In the records below, how many lines hold the string "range"? Give only the number.
*** DATA PROVIDED
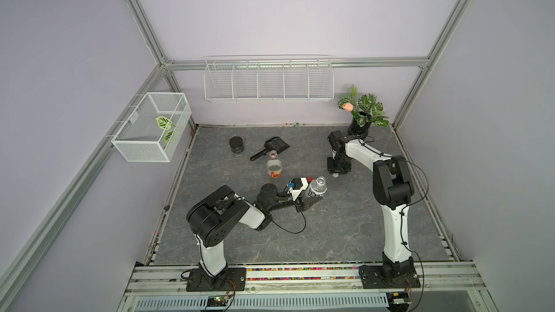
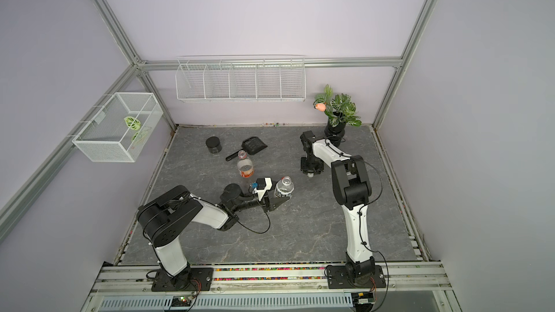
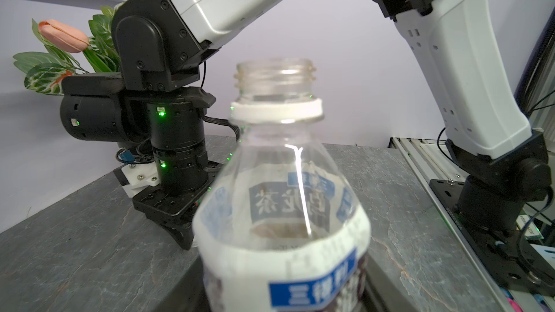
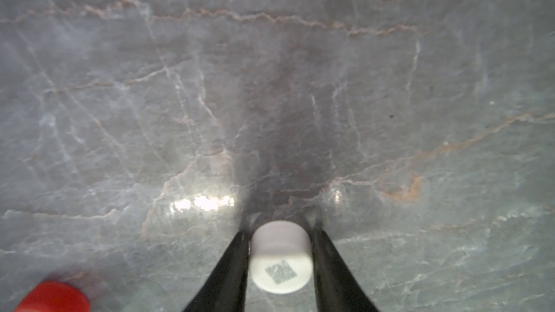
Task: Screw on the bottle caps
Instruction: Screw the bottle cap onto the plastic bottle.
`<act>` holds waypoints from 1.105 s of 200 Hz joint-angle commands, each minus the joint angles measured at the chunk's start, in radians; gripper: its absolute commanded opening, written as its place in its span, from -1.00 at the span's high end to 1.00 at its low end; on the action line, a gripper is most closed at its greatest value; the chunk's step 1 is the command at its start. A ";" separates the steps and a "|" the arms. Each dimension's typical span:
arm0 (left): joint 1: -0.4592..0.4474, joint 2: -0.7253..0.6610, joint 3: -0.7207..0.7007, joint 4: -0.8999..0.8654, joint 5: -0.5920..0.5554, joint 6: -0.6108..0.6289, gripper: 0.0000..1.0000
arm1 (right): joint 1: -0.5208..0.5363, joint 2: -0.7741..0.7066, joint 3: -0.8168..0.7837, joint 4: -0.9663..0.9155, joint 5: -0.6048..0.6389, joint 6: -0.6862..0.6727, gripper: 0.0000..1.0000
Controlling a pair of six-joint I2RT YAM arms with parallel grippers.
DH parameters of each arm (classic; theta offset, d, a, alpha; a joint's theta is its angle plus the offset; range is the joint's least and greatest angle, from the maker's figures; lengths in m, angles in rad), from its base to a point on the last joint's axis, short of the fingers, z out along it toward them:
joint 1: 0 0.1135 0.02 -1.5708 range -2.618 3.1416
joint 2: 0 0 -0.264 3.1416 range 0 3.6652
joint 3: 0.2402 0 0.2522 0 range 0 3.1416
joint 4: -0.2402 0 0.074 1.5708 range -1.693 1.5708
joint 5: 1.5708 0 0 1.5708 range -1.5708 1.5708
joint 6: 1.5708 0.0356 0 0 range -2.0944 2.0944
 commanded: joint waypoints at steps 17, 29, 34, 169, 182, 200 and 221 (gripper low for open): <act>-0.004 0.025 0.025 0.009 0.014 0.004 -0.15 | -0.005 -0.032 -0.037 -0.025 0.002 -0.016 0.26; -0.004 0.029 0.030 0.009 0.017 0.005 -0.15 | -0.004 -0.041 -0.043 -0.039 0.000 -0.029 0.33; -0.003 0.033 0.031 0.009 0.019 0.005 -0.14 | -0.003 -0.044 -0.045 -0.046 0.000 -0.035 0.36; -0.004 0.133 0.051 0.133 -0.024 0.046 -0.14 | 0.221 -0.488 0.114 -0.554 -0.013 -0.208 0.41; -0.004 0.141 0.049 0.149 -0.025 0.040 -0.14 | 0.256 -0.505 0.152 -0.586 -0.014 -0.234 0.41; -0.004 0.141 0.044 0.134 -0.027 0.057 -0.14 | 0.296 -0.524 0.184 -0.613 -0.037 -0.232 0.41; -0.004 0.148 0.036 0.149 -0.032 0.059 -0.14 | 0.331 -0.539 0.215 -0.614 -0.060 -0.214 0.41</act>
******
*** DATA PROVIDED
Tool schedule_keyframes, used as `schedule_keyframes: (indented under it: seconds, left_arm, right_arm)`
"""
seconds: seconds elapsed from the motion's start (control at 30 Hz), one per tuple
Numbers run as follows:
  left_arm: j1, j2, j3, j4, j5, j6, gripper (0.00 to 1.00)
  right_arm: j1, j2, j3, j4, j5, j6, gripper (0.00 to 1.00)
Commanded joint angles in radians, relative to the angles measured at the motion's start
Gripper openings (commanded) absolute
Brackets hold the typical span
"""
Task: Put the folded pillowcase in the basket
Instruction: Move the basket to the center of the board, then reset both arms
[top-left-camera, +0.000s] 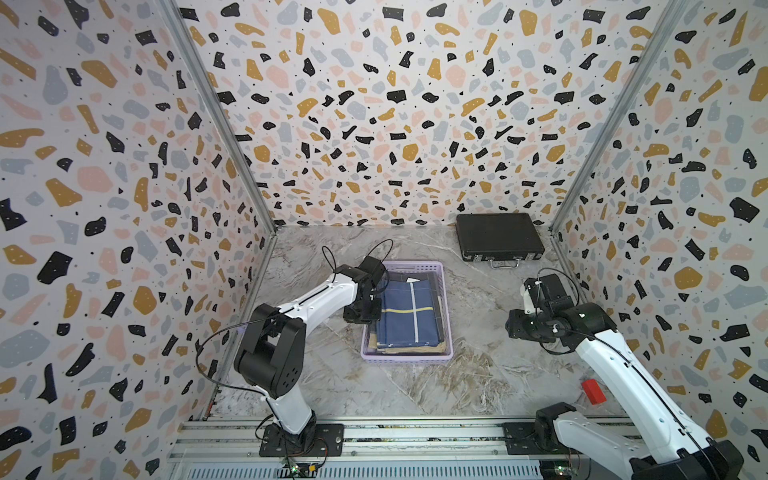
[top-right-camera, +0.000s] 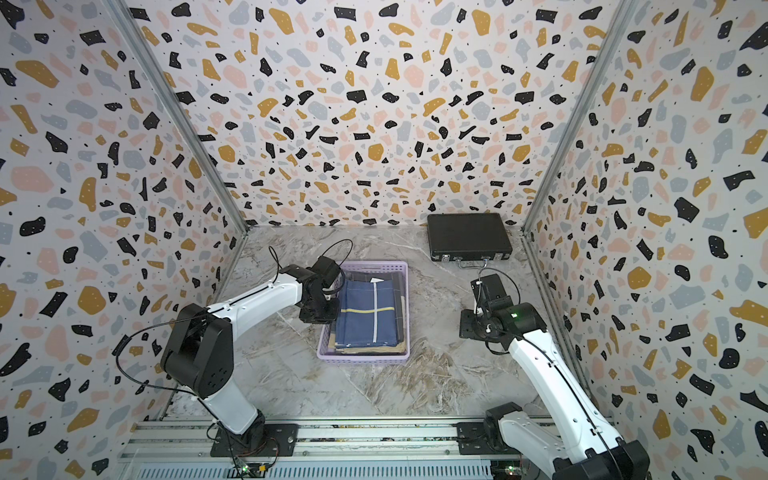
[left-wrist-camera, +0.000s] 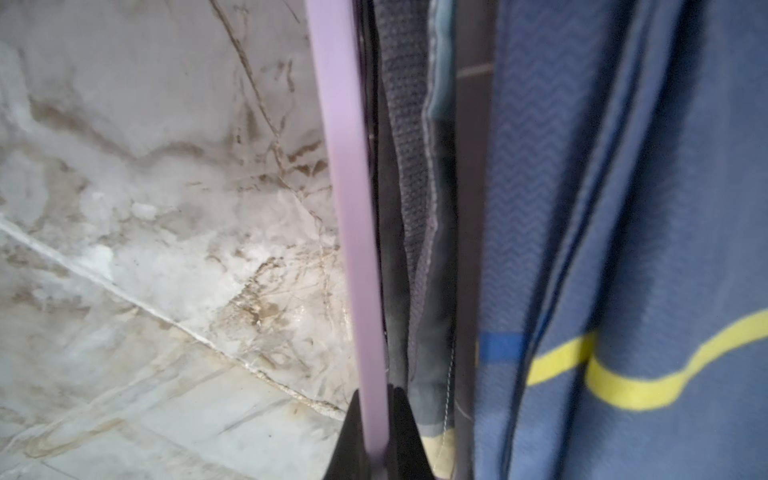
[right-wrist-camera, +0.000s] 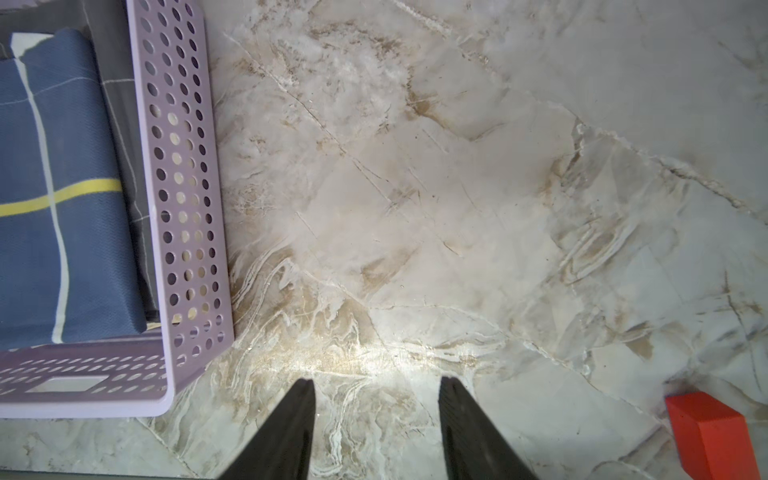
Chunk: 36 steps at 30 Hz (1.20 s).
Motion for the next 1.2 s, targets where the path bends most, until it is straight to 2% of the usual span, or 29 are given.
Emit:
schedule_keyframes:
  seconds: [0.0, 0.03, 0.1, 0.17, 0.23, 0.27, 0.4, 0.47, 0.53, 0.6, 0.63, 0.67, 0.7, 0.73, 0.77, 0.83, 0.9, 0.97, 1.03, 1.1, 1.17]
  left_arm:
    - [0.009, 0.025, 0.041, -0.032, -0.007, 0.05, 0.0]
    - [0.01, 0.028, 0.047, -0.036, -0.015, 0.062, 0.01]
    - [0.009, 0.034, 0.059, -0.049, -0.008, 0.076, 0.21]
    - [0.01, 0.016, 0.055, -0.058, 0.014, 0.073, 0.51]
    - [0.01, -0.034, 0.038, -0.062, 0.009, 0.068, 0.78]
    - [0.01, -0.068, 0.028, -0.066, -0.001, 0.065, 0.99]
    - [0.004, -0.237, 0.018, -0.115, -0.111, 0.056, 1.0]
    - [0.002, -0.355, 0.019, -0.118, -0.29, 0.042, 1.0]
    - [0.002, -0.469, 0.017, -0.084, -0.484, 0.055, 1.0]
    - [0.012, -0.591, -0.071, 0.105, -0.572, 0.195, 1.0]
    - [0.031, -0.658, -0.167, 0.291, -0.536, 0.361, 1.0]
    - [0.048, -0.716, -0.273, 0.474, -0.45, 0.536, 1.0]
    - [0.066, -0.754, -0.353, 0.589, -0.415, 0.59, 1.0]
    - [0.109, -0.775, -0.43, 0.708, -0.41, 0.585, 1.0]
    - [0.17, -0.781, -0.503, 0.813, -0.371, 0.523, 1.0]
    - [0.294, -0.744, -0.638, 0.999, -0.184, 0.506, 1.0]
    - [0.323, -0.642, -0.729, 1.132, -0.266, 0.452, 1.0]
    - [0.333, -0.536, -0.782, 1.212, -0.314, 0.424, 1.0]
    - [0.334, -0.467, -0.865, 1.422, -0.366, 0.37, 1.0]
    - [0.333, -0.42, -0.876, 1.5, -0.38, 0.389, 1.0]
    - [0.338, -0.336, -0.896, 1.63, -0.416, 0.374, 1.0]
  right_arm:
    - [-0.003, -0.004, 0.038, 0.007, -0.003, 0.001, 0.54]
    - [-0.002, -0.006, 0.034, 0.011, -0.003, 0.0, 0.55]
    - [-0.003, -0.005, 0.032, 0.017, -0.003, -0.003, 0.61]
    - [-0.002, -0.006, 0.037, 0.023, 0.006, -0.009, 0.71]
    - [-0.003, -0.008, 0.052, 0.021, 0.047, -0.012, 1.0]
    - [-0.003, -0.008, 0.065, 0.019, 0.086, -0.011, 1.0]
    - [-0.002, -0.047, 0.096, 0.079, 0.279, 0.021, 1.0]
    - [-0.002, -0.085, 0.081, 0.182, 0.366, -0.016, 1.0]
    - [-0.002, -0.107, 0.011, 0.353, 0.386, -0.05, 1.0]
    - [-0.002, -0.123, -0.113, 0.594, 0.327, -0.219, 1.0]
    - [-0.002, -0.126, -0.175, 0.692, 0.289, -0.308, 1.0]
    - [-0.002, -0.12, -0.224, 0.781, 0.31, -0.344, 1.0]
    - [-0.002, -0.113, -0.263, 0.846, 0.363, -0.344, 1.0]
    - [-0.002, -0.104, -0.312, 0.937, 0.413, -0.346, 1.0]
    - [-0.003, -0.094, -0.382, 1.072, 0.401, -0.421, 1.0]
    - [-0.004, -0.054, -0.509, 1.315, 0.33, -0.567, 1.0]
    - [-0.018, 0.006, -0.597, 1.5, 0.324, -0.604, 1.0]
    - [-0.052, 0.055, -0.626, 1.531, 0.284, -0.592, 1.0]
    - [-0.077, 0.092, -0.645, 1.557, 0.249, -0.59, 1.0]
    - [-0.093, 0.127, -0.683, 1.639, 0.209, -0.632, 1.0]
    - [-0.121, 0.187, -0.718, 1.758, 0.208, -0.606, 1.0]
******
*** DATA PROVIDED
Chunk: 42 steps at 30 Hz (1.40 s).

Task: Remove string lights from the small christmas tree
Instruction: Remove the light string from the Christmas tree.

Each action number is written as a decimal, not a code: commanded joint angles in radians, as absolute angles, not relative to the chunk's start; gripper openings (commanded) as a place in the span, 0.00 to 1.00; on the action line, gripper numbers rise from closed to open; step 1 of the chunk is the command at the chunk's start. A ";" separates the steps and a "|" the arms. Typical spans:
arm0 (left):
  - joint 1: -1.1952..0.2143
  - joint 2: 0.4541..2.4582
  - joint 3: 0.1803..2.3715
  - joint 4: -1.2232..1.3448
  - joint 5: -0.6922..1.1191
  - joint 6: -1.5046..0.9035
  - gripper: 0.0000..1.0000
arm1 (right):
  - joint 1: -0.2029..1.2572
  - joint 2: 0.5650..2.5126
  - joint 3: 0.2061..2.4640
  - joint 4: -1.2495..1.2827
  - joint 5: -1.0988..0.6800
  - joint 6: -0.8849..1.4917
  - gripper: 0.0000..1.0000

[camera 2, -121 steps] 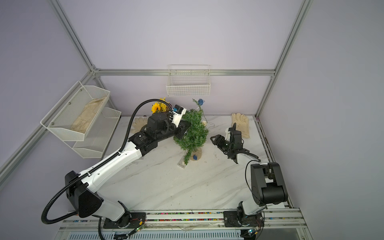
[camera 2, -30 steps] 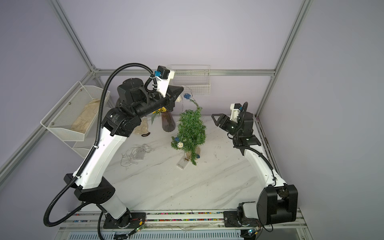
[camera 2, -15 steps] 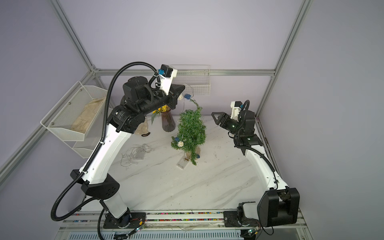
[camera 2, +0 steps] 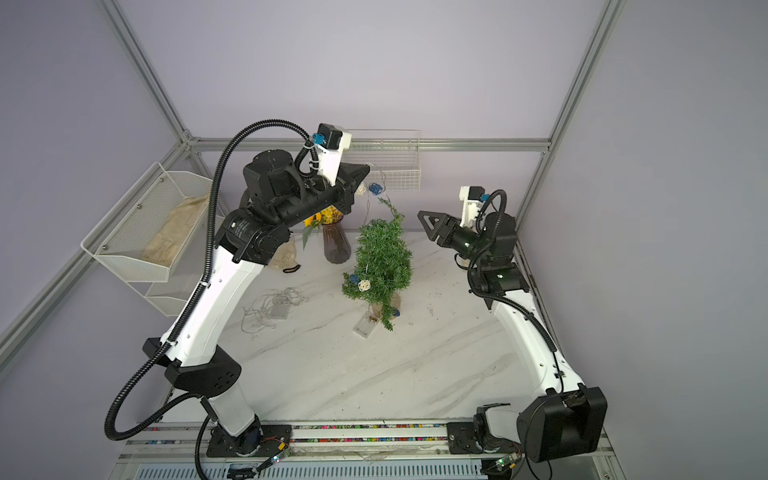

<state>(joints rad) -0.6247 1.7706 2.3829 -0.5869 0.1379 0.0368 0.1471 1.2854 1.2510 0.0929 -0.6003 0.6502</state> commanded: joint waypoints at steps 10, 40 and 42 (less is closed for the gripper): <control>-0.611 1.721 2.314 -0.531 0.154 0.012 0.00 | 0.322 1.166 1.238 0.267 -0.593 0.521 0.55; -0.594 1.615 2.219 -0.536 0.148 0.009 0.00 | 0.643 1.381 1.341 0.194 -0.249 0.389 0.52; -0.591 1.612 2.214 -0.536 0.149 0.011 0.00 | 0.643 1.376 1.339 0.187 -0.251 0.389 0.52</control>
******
> **RESPONSE BELOW**
7